Uses His⁻ Salmonella (can't grow on histidine-free media unless a mutation restores the gene).
A revertant regains the ability to synthesize histidine (i.e., becomes wild-type).
Interpretation:
Plate with few colonies (~5) = Negative control (no mutagenicity).
Plate with many colonies (~300) = Positive result; chemical is likely mutagenic.
Interpret dose-response curves and LD50 values:
Dose-response curve shows how the magnitude of exposure relates to the severity of toxic effects.
LD₅₀ (Lethal Dose for 50%): The dose at which 50% of test subjects die.
Lower LD₅₀ = Higher toxicity.
Used for comparing acute toxicity.
Compare voluntary and involuntary risks:
Voluntary risks: Risks we choose to take (e.g., smoking, skydiving).
Involuntary risks: Risks we are exposed to without consent (e.g., pollution, secondhand smoke).
Risk perception differs: People are less tolerant of involuntary risks, even if the actual risk is lower.
Interpret lifetime odds of death tables:
These tables show the probability of dying from various causes (e.g., heart disease, car accidents).
Helps contextualize risk.
Important in public health decision-making and risk communication.
Classify reasons for the emergence of emerging infectious diseases globally:
Emerging infectious diseases arise due to:
Globalization and travel.
Urbanization and overcrowding.
Climate change.
Disruption of ecosystems.
Antibiotic misuse.
Zoonotic transmission (e.g., SARS, Ebola).

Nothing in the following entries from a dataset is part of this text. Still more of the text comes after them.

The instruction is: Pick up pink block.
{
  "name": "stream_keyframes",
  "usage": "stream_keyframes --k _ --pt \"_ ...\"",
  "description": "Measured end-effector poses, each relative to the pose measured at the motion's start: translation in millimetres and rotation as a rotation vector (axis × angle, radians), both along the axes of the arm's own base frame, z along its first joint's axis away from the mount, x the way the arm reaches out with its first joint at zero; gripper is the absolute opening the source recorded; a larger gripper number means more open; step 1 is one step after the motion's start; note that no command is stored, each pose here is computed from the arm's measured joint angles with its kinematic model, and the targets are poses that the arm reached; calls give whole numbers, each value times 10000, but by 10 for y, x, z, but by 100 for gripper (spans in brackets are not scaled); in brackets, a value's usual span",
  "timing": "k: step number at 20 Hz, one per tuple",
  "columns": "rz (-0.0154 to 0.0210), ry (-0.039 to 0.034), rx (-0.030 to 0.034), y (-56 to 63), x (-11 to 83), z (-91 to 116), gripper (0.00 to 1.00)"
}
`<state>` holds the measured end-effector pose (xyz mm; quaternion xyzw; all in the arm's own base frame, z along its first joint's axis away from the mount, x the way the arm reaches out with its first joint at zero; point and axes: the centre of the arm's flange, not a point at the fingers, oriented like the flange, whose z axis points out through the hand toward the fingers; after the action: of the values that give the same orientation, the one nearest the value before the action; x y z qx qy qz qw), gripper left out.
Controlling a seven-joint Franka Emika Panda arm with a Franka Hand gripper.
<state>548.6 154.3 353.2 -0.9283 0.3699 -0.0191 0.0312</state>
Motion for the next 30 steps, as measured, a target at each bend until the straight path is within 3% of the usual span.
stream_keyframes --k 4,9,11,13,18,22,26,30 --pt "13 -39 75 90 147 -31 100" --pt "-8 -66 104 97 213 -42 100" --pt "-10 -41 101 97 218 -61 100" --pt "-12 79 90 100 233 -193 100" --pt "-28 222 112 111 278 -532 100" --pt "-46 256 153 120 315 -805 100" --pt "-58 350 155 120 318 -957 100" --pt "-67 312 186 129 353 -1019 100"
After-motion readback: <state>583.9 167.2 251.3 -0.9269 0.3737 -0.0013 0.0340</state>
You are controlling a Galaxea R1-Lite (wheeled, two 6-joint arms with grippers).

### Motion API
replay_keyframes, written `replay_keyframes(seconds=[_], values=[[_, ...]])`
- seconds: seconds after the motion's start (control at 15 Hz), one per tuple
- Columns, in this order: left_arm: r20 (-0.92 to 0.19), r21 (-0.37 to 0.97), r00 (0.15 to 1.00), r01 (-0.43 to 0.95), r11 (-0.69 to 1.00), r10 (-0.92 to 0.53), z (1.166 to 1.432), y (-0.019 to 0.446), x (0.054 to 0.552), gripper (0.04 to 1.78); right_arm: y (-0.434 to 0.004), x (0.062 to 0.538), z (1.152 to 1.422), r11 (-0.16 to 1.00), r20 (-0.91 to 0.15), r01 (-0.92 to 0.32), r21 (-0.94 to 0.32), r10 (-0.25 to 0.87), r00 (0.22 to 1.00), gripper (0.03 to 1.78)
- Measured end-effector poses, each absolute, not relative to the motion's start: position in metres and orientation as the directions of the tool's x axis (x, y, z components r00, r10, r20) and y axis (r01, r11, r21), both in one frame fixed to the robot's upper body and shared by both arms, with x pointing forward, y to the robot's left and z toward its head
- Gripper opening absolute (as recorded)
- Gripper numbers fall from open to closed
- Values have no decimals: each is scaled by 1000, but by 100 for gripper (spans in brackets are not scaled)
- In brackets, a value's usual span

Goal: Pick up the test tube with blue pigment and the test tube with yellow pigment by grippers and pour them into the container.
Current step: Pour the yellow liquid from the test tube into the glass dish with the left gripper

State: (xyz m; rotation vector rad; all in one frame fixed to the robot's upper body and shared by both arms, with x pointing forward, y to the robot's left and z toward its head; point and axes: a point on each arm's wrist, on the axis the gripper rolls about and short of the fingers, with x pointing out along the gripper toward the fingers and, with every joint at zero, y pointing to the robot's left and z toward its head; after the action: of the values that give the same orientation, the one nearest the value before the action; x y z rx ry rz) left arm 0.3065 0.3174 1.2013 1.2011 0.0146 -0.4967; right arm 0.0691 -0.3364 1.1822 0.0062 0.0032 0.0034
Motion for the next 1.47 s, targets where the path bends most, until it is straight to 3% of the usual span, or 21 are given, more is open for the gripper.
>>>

Identify the causative agent, vector (when relevant), transmission, and epidemiology of selected emerging infectious diseases:
Zika Virus
Agent: Zika virus
Vector: Aedes mosquito
Transmission: Mosquito bite, sexual contact, mother-to-child
Epidemiology: Outbreaks in South America, Caribbean
Ebola Virus
Agent: Ebola virus
Vector: Bats (reservoir); no true arthropod vector
Transmission: Body fluids
Epidemiology: West Africa outbreaks, high mortality
COVID-19 (SARS-CoV-2)
Agent: Coronavirus SARS-CoV-2
Transmission: Airborne droplets, surface contact
Epidemiology: Global pandemic starting in 2019
Show two mechanisms for the acquisition of antibiotic resistance genes in bacteria:
Conjugation – Transfer of plasmids carrying resistance genes via direct contact.
Transformation – Uptake of free DNA fragments from the environment.
(Bonus) Transduction – Transfer of genes via bacteriophages (viruses that infect bacteria).